Blob’s Jack Harris Gets His Star

Back in the early ’70s, a 21-year-old came to producer Jack L. Harris with his first feature film, made in 12 days. The novice director had worked on more than 70 movies but this was his own and he put his life savings, plus a borrowed $30,000, into it. Harris screened the film and liked it. But at 87 minutes, he deemed it too short and offered some story ideas. With $10,000 from Harris, an additional day’s shooting and three new scenes added, Harris had a new property to shop: John Landis’ “Schlock.”

“Jack’s a classic Hollywood type and one of the great movie mavericks,” Landis says of Harris, who’s being honored Feb. 4 with a star on the Hollywood Walk of Fame. “He put ‘Schlock’ out but it wasn’t until years later that I learned how much money it made.

“I was in Italy, showing ‘Animal House,’ when they told me that ‘Schlock’ had won the Asteroide d’Oro award at the Trieste Science Fiction Film Festival. I’ve won a lot of awards over the years, but that one is the only one I have on display because it’s so meaningful to me.”

Harris, best known as the producer of “The Blob” (1958), is an old-school movie mogul. The 95-year-old has marketed, distributed, produced, directed and written more movies than anyone has accurately tallied.

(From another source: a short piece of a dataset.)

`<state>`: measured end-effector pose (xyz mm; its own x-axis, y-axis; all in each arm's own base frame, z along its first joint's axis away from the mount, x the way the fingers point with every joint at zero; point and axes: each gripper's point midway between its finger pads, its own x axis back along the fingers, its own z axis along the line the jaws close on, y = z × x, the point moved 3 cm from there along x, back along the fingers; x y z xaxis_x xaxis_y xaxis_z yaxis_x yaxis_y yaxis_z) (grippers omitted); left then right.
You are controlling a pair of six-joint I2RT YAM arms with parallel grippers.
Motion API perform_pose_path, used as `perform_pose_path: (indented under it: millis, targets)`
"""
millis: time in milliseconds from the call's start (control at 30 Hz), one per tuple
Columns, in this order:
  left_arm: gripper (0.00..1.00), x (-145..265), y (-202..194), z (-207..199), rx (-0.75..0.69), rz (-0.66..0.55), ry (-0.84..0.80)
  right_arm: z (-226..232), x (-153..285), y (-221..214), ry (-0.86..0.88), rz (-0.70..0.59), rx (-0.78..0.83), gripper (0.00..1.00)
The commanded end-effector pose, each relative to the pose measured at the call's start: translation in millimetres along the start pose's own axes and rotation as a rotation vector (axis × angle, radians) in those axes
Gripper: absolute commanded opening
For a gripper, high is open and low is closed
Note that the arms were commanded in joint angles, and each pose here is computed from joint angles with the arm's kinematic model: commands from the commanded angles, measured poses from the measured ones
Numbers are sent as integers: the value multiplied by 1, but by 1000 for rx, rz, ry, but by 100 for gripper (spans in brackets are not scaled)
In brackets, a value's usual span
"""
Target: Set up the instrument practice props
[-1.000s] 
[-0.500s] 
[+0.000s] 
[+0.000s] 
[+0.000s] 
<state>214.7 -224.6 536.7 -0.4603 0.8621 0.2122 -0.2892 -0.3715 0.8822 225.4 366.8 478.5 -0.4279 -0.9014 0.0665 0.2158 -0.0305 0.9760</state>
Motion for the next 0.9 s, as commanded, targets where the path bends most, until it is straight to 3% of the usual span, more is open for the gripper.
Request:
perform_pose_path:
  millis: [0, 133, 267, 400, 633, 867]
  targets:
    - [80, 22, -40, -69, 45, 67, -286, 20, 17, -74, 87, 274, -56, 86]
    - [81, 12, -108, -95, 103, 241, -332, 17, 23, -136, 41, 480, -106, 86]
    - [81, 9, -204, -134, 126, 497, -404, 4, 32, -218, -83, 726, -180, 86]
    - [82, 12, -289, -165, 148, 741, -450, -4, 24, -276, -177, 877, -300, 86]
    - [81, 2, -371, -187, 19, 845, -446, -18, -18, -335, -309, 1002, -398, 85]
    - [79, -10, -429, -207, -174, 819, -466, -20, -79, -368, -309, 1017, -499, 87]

But it was “The Blob,” his moviemaking debut, that underscored the qualities that would mark Harris’ career: gut instincts and hard-won experience that taught him how to give the public what it wants. The B-movie smash marked Steve McQueen’s first starring role, as a teenager who battled an undulating, man-eating mass from a crashed asteroid. Harris persuaded a sleepy Christian-themed film company in Pennsylvania to put its trained technicians to work on the movie, which was shot in three weeks at a cost of $110,000. Composer Ralph Carmichael wrote the score and a young Burt Bacharach penned the theme.

Harris landed a distribution deal with Paramount, opening for “I Married a Monster From Outer Space.” “The Blob” grossed more than $3 million. It spawned a sequel (“Beware! The Blob” in ’72), and a remake in ’88. Harris has never revealed how the sticky red ooze was made, but that’s part of the fun and lore of his colorful legacy, just like his Hitchcockian cameos in his own movies.

Call him a B-movie maven, a huckster, an exploitation king or a schlockmeister, but Harris has made millions, and given work to countless film people. Many of them went on to greater glory, like Landis and five-time Oscar-winner and special effects creator Dennis Muren, whose first film credit, “Equinox” (1970), was a Harris production.

Harris’ entry into show business was dancing on the vaudeville stage as a child. After working as a theater usher, he ascended to movie publicity, before opening his own office. From there he moved into distribution, the bare-knuckles trade of promoting and supplying movies to theater owners, and then collecting on them. Before “The Blob,” Harris had distributed over a thousand movies. Tired of selling poor-quality films, he had the know-how and vision to produce, direct or write his own, and then get the movies to their audiences.

Larry Cohen was a prolific screenwriter who sought out Harris for a movie that he’d already shot, a sardonic meditation on interracial sex that he called “Bone,” with Yaphet Kotto and Joyce Van Patten. The movie had been shown but didn’t do well. When Harris refashioned it into “Housewife,” “the blackest black comedy of the year,” it latched onto the early ’70s wave of blaxploitation movies.

“Jack’s a showman,” Cohen says emphatically. “He was always independent, with only his instincts to guide him. He was a smaller scale version of L.B. Mayer or Samuel Goldwyn — he called all the shots.”